Improving women’s access to farmland in northern Ghana

Gender equalityLand issues

Notes to broadcasters

According to a recent World Bank study, women account for about 60% of the informal sector and provide about 70% of total agricultural labour in Africa. But women face many challenges when it comes to accessing, controlling, and owning farmlands. The gender disparities in access to and control over land and other productive resources and its implications for women in Africa are clear. In Ghana, particularly in the northern regions, these challenges can be attributed to many different factors.

For instance, customary lands, which account for an estimated 80% of the country, are managed by traditional authorities and governed under cultural lineages and inheritance systems. These systems are patrilineal, which means that men receive exclusive rights to land and women have access to land mainly through male family members. Women’s access to land is therefore tied to their marriage and their husband’s lineage.

In this script, you will hear the success story of a woman in northern Ghana who has been successful at owning and maintaining farmland gained through inheritance. You will also learn more about the challenges facing women in general with access to land.

You might choose to produce this script on your station, using voice actors to represent the speakers. If so, please make sure to tell your audience at the beginning of the program that the voices are those of actors, not the original people involved in the interviews.

You may want to use this script to research a similar topic in your area and write your own script. You could ask your interviewees the following questions:

  • Why do women farmers often produce less than men?
  • What can be done to close the productivity gap between women farmers and their male counterparts?
  • Do women farmers face challenges accessing land, finance, technologies, and farm inputs?
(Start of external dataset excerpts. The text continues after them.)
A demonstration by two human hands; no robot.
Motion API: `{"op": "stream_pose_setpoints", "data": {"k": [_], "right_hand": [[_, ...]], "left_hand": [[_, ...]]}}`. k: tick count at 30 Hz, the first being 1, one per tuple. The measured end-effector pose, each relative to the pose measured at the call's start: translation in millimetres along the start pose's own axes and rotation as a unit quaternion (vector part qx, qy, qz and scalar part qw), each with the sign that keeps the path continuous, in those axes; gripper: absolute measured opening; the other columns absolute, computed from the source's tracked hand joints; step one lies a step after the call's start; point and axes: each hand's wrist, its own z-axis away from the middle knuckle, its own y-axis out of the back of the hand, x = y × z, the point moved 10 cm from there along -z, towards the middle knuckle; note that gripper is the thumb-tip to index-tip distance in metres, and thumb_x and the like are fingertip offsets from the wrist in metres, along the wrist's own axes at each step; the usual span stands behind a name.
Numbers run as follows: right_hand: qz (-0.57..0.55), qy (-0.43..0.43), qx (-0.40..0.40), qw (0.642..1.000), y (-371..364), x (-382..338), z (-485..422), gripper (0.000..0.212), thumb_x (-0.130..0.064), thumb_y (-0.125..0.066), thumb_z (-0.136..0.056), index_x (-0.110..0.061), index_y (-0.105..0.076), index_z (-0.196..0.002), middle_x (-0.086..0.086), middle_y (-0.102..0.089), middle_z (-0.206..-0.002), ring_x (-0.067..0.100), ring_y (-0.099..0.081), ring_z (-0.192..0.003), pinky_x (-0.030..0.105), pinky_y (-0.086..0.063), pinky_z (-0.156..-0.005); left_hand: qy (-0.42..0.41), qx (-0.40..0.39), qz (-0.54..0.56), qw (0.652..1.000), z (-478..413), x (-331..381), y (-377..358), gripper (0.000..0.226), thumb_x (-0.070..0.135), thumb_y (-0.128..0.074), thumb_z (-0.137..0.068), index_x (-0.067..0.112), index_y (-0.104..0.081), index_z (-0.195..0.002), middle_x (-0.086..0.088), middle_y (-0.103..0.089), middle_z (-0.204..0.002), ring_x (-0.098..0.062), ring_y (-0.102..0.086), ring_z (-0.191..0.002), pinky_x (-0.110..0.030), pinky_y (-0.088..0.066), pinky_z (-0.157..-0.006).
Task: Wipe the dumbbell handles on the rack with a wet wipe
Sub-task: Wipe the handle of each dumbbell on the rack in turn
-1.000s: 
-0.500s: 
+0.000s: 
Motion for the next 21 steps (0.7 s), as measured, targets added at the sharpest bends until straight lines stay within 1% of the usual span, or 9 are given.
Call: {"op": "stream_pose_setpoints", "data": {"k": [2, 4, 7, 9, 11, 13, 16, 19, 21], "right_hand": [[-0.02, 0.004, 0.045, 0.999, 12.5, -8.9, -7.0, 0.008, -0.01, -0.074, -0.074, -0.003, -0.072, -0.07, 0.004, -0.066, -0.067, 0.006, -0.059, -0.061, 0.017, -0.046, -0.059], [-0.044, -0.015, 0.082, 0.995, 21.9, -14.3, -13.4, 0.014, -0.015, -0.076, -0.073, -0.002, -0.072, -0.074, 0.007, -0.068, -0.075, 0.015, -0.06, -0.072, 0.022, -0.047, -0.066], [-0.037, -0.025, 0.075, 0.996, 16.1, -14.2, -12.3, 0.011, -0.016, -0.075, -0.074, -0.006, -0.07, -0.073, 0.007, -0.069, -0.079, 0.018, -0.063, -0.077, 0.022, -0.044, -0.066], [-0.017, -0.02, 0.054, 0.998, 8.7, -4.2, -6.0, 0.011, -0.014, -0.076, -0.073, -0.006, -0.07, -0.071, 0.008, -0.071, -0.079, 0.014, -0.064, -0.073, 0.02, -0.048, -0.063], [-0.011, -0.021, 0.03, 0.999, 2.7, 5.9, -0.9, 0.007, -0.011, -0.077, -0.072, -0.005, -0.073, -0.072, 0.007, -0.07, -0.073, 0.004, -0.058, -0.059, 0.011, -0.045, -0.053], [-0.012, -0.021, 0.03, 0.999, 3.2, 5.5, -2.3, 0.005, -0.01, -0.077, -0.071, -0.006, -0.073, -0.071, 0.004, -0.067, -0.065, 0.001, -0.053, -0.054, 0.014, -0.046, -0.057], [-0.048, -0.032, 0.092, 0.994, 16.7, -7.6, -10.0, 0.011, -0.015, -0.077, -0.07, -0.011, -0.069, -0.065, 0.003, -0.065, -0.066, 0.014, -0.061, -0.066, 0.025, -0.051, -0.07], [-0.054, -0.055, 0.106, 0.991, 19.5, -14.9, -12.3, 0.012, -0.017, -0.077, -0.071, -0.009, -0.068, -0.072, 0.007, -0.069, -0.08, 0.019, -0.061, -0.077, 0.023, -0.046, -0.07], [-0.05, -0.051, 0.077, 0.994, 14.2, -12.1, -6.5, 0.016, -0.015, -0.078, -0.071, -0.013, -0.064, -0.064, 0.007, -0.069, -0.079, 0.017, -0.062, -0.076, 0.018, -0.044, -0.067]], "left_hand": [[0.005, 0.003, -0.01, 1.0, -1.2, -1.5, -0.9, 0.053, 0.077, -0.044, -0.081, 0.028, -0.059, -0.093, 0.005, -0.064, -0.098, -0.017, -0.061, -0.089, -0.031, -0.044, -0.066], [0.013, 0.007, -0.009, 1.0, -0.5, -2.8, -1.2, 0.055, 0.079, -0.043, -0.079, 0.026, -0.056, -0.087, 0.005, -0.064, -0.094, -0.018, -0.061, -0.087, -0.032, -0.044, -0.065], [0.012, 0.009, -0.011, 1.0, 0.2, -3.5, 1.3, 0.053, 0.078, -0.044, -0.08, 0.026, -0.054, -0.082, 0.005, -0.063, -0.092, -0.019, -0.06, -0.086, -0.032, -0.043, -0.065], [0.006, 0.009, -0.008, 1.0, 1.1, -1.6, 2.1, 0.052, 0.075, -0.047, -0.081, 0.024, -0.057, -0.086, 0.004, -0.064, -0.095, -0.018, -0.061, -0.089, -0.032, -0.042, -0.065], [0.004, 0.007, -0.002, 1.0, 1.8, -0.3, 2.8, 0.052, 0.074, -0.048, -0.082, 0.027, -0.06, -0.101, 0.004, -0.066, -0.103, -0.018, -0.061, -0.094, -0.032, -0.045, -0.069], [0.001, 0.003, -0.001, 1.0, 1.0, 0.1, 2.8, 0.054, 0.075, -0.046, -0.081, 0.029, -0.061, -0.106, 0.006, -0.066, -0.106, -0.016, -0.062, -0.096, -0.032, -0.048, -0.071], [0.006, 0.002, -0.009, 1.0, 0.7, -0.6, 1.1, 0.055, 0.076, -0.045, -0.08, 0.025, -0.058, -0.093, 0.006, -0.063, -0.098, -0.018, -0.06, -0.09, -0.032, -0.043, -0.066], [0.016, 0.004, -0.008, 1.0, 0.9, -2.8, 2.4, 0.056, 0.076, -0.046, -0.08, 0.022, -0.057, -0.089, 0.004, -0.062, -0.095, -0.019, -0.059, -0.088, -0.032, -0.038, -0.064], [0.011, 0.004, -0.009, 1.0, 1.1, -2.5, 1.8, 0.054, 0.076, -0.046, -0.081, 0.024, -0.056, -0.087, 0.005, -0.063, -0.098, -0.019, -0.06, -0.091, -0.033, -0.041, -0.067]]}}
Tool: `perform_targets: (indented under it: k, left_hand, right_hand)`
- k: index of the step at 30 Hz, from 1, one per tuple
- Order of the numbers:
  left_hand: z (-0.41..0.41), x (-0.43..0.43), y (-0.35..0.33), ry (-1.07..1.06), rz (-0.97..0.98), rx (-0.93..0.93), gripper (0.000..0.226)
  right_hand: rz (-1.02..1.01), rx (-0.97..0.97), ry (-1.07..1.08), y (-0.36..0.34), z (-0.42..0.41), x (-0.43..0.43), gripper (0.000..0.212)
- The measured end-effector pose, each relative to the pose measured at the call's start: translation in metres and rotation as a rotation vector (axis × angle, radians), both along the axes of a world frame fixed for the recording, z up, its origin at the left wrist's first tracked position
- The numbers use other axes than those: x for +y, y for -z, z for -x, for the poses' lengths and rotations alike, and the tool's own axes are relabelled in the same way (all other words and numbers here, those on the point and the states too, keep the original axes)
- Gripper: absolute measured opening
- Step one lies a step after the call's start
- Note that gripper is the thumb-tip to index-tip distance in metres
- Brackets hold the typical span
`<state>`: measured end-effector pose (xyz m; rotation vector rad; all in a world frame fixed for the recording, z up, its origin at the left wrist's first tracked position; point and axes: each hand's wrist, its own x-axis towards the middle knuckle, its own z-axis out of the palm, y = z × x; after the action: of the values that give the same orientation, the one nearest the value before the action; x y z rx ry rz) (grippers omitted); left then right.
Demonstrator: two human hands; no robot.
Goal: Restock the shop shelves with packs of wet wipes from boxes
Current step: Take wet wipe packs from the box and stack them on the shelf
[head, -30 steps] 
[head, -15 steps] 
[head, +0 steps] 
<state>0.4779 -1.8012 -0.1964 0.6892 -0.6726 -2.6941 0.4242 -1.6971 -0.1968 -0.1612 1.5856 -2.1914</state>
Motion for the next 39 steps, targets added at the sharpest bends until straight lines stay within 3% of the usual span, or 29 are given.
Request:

If so, how can this be addressed?

Estimated duration of the radio script with music, intro and extro: 25-30 minutes.

Script

SFX:
Signature tune.

HOST:
Hello, listener! Welcome to another edition of the program for farmers, Farm Right. Today, our focus will be on women and access to farmland, especially in northern Ghana.

Do you know that, despite the fact that women account for a large proportion of Ghana’s agricultural workforce, women have limited or no access to or ownership of farmland? Did you also know that, if women had access to and control over farmland, it would have a positive impact on household food supply, income, and family welfare? We will be discussing these issues with a woman who has successfully hung on to fertile land she gained through inheritance.

SFX:
Fade out Signature tune

HOST:
Before we hear from the woman with the success story, let’s get a general overview of the challenges facing women around ownership of farmland in Ghana, and specifically the northern part of the country. I have in the studio, Hajia Lamnatu Adam. She is the Executive Director of Songtaba, a women and children’s rights advocacy organization in northern Ghana.

HOST:
Hajia, can you give us a general overview of women and access to farmland, especially in the north?

HAJIA LAMNATU ADAM:
Generally, most women farmers in our part of the world and especially in northern Ghana do not have the economic power to get the resources they need, including land. There are some systemic issues related to male dominance or patriarchy, and these grant men more resources, more information, and more opportunities than women. This situation denies women access to farmlands.

Men’s education levels also affect women. Often, educated men see the logic in supporting their wives to succeed, and understand how this will benefit their wife and their family. But if a man is uneducated, he may not see the need to support women to succeed and instead believe that their place is in the kitchen. This may come in part from fear that a successful woman will want more power and control more resources than her husband. This situation affects the unequal distribution of power between women and men, girls, and boys in all spheres of our life.

Generally, women farmers in northern Ghana lack information on best practices to achieve good yields. Sometimes a women’s group is lent a piece of land, but the land has been overused and is unproductive.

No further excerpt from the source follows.